Exercise prompt:
Please return only the lines from the one holding "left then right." through the one holding "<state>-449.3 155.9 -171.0", exactly as they appear in the records below, both ends included.

Data for processing:
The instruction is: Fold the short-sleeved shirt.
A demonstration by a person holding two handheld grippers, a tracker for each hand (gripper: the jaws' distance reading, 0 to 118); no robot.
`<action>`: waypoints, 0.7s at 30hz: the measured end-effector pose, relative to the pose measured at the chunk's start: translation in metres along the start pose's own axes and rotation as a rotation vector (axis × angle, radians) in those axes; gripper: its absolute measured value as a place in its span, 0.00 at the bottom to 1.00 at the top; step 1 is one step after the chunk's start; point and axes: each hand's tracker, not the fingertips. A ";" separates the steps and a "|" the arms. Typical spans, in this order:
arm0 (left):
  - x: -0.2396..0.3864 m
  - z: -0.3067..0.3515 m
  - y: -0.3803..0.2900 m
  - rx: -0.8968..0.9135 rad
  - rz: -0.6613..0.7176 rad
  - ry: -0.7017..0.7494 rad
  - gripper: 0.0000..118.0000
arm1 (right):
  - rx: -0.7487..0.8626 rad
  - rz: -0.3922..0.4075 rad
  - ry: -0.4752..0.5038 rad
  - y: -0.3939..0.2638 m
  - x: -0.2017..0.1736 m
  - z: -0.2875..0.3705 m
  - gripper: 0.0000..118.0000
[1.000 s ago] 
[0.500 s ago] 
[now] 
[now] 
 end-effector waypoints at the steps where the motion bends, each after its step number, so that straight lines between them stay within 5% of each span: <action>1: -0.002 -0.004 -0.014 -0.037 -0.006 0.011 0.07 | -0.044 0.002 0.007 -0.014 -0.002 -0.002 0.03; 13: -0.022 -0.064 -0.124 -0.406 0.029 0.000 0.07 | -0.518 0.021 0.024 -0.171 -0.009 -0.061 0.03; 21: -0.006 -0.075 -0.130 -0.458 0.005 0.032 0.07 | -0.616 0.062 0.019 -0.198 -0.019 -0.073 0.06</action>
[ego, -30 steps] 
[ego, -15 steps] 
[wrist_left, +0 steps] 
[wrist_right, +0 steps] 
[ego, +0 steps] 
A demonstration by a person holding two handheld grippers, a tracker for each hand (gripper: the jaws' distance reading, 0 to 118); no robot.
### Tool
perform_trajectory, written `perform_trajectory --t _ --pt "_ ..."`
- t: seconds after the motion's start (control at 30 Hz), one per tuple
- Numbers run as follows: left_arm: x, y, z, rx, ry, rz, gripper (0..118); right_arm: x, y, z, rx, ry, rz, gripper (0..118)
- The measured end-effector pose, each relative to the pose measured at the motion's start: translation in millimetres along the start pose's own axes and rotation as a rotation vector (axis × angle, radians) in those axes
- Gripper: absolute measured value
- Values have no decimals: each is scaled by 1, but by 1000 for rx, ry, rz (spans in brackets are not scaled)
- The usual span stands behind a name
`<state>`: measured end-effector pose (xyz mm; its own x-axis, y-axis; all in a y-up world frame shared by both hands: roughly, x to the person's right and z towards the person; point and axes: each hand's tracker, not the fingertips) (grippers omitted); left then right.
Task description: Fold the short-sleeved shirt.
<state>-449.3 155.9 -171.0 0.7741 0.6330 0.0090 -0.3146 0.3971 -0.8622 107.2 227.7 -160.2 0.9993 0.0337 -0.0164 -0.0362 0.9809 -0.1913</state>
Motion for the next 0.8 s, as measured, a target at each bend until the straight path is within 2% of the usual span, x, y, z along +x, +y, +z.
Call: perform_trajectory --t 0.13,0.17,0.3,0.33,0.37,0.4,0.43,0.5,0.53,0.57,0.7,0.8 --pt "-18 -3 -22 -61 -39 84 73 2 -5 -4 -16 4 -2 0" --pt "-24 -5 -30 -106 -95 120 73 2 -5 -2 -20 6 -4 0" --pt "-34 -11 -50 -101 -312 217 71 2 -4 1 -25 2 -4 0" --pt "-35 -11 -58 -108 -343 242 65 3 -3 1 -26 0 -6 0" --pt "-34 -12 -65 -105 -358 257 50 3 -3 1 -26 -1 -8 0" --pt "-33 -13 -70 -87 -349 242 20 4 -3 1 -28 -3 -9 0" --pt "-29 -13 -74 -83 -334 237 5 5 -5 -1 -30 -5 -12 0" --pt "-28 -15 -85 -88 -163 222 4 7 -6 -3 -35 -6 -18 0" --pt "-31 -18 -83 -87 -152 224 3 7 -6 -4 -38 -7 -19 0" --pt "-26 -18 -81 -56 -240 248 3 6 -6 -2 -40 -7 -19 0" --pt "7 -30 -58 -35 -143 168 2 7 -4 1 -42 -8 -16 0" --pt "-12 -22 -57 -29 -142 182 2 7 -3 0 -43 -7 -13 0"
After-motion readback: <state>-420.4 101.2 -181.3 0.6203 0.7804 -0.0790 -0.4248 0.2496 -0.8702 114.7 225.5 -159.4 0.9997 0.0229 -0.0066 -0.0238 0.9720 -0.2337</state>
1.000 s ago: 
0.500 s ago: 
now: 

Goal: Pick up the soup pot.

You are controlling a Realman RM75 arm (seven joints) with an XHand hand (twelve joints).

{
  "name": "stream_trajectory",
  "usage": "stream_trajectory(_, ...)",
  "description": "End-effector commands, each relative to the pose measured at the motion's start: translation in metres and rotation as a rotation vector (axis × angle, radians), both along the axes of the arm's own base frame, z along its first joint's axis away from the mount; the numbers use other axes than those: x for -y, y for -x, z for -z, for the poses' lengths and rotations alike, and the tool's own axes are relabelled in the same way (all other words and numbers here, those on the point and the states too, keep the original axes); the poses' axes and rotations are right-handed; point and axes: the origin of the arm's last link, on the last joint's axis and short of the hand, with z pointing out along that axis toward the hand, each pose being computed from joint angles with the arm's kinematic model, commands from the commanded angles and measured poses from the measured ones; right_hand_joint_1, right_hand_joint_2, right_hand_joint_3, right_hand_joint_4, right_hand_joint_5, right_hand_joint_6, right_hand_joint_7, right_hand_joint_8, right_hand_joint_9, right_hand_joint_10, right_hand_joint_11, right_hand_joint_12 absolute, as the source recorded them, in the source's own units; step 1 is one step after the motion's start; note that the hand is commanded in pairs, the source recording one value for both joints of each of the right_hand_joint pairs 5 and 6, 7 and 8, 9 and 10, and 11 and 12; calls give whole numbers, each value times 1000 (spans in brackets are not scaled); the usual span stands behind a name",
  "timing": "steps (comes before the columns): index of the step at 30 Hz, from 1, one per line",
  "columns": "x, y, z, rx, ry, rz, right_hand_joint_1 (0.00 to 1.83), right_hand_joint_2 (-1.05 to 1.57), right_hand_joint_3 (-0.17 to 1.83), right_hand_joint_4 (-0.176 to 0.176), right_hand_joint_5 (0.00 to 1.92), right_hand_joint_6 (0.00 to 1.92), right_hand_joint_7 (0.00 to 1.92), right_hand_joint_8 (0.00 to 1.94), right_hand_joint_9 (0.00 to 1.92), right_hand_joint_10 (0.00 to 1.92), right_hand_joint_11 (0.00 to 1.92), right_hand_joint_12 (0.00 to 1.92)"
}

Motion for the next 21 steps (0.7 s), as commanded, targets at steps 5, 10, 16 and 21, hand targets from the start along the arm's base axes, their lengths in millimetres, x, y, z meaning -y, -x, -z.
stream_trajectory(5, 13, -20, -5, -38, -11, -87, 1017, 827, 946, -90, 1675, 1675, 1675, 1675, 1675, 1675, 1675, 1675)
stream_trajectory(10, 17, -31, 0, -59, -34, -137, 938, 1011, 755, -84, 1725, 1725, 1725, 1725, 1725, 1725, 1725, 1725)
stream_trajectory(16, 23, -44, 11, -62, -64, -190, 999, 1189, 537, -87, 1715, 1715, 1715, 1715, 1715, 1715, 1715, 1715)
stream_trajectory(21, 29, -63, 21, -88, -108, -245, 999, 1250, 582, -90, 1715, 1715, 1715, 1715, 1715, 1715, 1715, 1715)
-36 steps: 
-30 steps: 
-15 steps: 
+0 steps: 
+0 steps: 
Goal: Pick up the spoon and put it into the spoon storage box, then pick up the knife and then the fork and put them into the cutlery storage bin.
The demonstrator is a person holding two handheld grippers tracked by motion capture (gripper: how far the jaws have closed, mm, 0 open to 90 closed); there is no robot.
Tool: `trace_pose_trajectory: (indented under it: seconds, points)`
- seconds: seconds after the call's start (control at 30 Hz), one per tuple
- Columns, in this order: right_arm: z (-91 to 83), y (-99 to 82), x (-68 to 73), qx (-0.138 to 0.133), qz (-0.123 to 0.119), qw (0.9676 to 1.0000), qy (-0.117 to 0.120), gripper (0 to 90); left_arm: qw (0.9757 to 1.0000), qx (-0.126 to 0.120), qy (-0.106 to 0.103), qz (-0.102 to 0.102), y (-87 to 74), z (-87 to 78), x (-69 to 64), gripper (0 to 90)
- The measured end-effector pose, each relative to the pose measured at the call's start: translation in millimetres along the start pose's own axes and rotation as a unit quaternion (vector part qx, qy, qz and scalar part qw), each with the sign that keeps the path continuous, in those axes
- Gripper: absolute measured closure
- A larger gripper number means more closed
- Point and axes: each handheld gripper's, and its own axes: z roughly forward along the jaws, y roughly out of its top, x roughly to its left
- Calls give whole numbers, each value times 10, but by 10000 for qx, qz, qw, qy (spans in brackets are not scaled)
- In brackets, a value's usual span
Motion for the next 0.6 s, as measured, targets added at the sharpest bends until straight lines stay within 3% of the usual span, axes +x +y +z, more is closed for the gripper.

Answer box:
`<state>`: measured end-effector pose (xyz mm; its own x-axis, y-axis; all in a y-up world frame shared by both hands: roughly, x to the person's right and z towards the person; point and axes: each hand's tracker, not the fingertips) (grippers omitted); left then right.
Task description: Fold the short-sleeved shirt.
<state>-449.3 155.9 -171.0 0.7741 0.6330 0.0090 -0.3146 0.3971 -0.8622 107.2 227.7 -160.2 0.9993 0.0337 -0.0164 -0.0362 0.9809 -0.1913</state>

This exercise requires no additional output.